Читать «Последняя глава» онлайн - страница 157
Кнут Гамсун
— Что сказали пансионеры? — спросил он: — Смеялись?
Он и отправился в эту каморку для того именно, чтобы его не нашли, и намеревался подняться на другой день рано утром, когда платье его немножко просохнет, и пойти в свою комнату; но ему стало худо, очень худо…
В общем у него выходило так, будто ночное приключение являлось позором для него.
— Я почти ничего не понимаю, — признался в заключение адвокат, покачивая головою.
— Все произошло оттого, что не было луны и было совсем темно, — сказал доктор. Он, вероятно, чистосердечно думал так. — Теперь я хочу спать, — сказал он, — но здесь очень холодно.
Адвокат взглянул на термометр:
— Здесь более двадцати градусов, но вас, вероятно, лихорадит.
Доктор:
— Если здесь выше двадцати градусов, значит здесь не холодно. Теперь я посплю немного, а к ужину встану.
Адвокат радовался, что компаньон его, во всяком случае, дешево отделался; он распространил повсюду эту новость, прибавив необходимые разъяснения, и отдал приказ поднять флаг. Хотя время было послеобеденное, но ведь то был день Нового года.
Замечательно, что очень трудно было поднять настроение. Не было никакой причины вешать голову, но на всех пансионеров напала какая-то молчаливость и жуть, и они никак не могли от этого избавиться.
Кто-то пришел со двора и рассказал, что инспектор никак не может справиться с флагом: он поднял его до половины флагштока, так он застрял и теперь не идет ни вверх, ни вниз. Этот эпизод усилил еще общее тяжелое настроение в салоне. Все словно прониклись уважением к этому флагу: ведь, может быть, и значит что-нибудь флаг, наполовину приспущенный.
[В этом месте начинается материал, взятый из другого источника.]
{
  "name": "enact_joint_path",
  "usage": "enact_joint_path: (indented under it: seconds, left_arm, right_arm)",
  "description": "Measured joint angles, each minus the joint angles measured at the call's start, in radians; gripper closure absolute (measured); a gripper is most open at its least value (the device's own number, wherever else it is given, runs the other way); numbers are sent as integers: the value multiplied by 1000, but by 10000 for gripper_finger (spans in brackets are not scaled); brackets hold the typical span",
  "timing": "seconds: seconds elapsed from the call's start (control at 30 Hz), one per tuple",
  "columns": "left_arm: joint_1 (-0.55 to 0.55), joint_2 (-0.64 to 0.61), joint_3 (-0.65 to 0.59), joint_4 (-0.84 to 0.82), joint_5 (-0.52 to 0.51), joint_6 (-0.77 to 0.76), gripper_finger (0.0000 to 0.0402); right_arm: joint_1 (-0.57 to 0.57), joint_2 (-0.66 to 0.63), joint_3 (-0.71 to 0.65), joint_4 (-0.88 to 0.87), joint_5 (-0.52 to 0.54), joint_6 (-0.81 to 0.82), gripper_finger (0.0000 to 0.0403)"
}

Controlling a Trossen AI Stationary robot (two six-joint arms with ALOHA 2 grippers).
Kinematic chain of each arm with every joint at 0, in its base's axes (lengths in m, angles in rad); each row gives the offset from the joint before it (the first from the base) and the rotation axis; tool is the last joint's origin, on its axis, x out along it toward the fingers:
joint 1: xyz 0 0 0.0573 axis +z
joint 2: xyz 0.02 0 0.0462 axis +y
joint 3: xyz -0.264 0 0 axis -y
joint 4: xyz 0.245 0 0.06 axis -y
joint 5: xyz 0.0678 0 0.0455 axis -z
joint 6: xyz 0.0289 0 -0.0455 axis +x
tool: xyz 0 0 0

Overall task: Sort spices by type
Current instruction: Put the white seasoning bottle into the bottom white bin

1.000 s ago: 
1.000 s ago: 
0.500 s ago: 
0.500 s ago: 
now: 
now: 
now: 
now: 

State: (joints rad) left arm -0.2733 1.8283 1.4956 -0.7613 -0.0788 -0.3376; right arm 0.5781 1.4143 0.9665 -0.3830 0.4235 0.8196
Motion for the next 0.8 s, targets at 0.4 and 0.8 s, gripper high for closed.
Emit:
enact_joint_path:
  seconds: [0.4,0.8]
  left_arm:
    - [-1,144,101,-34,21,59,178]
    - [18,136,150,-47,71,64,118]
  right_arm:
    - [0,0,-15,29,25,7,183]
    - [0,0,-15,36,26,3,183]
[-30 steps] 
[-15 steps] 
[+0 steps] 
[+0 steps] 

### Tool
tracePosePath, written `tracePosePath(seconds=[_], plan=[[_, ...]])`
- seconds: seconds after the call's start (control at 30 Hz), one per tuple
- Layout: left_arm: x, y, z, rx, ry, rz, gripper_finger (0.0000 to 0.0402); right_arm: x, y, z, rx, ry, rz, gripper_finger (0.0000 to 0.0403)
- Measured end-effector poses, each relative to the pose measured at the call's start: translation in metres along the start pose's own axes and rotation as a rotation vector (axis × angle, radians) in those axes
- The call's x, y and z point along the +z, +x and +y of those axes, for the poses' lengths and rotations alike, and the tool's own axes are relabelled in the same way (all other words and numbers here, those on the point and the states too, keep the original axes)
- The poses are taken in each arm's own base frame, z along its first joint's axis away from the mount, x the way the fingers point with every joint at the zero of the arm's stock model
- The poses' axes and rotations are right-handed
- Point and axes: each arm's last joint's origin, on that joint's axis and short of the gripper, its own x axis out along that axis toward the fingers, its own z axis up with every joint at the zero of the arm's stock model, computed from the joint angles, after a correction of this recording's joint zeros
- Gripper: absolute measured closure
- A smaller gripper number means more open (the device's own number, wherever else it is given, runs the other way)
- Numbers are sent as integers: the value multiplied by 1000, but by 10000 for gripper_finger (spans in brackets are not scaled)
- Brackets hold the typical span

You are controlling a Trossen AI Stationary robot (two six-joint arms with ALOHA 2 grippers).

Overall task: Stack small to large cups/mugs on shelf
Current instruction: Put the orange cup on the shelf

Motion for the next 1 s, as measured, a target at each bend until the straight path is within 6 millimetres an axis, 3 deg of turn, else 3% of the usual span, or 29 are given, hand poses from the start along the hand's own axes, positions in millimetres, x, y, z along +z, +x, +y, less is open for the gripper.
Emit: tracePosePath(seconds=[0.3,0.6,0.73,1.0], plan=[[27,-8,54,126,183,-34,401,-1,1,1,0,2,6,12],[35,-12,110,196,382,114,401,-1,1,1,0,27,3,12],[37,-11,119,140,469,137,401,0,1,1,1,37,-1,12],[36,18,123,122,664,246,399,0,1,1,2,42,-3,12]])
— Спустите его! — закричал с веранды адвокат.
— Он не спускается, — прокричал ему в ответ инспектор.
— В таком случае, уберите флагшток. — Это было исполнено, и флагшток остался лежать на снегу.
Нет ничего удивительного в том, что все это расстроило адвоката. Он обратился к ректору Оливеру и стал ему жаловаться на случившееся; но ректор Оливер не воспламенился; его призванием было не забавлять и утешать; его призванием было преподавание; без учеников, без слушателей, он был в сущности одинок; даже фрекен д'Эспар стала удаляться от него и, казалось, занята была своими делами. И да, и нет, — сказал ректор Оливер.
— Но, черт возьми, что же это такое? — спросил адвокат. — Почему дом, полный народу, кажется словно вымершим? Разве не бывало раньше, что веревка, на которой подымается флаг, выскакивала из блока и застревала где-нибудь? Что в этом таинственного? Ведь, невероятно, чтобы с неба было даже знамение, потому что доктор Эйен простудился. Не правда ли?
— Это совершенно немыслимо, — сказал ректор. Адвокат попросил инженера, чтобы он постарался привести жильцов в хорошее настроение. Инженер не отказался: это дело и раньше было ему знакомо: он выдумывал игры, подражал актерам, вместе с некоторыми из молодежи затеял игру в «жмурки» и чуть ли не пел негритянские песенки. Правда, инженер не жалел себя: особенно при игре в «жмурки» он зашел далеко: он плясал, ломался, кричал, как идиот и, в заключение, забавно изобразил отчаяние при воображаемой беде, — и все это с завязанными глазами. Корреспондент трех газет прямо заявил, что в инженере погиб великий артист, и что он упомянет об этом в следующем своем письме с гор.